Action item => The whole answer is the data below, retyped exactly.

Supplied information =>
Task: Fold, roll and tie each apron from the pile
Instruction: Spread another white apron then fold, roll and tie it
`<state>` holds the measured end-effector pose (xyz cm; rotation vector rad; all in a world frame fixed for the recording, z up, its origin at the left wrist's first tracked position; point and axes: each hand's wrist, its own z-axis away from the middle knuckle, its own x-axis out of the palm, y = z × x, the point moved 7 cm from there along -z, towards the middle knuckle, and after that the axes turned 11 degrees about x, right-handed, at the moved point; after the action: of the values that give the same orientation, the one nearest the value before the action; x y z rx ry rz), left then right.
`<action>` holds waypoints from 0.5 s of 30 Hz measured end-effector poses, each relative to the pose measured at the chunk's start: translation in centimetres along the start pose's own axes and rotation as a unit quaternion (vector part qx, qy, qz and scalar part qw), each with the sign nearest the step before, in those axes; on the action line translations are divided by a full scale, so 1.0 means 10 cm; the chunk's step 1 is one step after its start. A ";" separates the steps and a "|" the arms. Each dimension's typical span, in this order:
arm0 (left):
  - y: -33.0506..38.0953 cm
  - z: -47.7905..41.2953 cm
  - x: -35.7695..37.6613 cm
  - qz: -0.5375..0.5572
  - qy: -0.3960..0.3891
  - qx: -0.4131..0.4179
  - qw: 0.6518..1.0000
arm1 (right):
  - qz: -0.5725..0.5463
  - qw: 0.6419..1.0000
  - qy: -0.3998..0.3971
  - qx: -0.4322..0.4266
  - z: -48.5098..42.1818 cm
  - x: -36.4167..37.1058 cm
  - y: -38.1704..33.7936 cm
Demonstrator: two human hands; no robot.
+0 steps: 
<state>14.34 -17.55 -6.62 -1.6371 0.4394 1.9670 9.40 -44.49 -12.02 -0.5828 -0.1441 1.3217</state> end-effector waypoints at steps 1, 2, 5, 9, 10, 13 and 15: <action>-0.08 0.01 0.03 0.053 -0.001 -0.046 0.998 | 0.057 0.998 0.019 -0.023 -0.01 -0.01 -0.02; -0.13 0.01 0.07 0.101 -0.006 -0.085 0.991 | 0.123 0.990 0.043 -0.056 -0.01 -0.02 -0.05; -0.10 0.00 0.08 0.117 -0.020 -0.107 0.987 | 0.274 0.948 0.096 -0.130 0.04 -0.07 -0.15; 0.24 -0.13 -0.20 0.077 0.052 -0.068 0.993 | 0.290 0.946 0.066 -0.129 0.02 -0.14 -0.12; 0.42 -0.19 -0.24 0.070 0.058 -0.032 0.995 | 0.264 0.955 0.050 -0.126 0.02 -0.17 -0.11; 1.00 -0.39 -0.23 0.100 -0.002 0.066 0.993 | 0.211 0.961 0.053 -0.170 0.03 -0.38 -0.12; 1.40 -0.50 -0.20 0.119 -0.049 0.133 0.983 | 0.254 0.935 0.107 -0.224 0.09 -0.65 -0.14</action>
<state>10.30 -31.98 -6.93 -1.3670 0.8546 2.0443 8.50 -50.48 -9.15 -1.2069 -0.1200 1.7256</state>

Worked solution =>
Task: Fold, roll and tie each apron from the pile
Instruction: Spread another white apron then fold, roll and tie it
`<state>` holds the measured end-effector pose (xyz cm; rotation vector rad; all in a world frame fixed for the recording, z up, its origin at the left wrist's first tracked position; point and axes: each hand's wrist, its own z-axis away from the middle knuckle, its own x-axis out of the palm, y = z × x, the point moved 7 cm from there along -z, towards the middle knuckle, and after that the axes turned 11 degrees about x, right-handed, at the moved point; after the action: of the values that give the same orientation, the one nearest the value before the action; x y z rx ry rz), left then right.
`<action>` holds waypoints from 0.5 s of 30 Hz measured end-effector poses, each relative to the pose measured at the chunk's start: translation in centimetres along the start pose's own axes and rotation as a unit quaternion (vector part qx, qy, qz and scalar part qw), each with the sign nearest the step before, in those axes; on the action line translations are divided by a full scale, so 1.0 means 10 cm; the chunk's step 1 is one step after its start. A ";" separates the steps and a "|" the arms. Each dimension's typical span, in this order:
arm0 (left):
  - y: -33.0506..38.0953 cm
  - z: -47.7905..41.2953 cm
  - x: -35.7695..37.6613 cm
  - qz: -0.5375..0.5572
  - qy: -0.3960..0.3891
  - qx: -0.4131..0.4179
  - qw: 0.6518..1.0000
arm1 (right):
  - qz: -0.5725..0.5463
  - qw: 0.6419..1.0000
  - qy: -0.3998..0.3971
  - qx: -0.4322..0.4266
  - z: -48.5098..42.1818 cm
  - x: -36.4167..37.1058 cm
  - y: -38.1704..33.7936 cm
Demonstrator: two human hands; no robot.
+0 steps: 
<state>14.34 -17.55 -6.62 -1.6371 0.4394 1.9670 9.40 -44.49 -12.02 -0.5828 -0.1441 1.3217</state> end-effector waypoints at steps 1, 2, 5, 9, 10, 13 and 15: <action>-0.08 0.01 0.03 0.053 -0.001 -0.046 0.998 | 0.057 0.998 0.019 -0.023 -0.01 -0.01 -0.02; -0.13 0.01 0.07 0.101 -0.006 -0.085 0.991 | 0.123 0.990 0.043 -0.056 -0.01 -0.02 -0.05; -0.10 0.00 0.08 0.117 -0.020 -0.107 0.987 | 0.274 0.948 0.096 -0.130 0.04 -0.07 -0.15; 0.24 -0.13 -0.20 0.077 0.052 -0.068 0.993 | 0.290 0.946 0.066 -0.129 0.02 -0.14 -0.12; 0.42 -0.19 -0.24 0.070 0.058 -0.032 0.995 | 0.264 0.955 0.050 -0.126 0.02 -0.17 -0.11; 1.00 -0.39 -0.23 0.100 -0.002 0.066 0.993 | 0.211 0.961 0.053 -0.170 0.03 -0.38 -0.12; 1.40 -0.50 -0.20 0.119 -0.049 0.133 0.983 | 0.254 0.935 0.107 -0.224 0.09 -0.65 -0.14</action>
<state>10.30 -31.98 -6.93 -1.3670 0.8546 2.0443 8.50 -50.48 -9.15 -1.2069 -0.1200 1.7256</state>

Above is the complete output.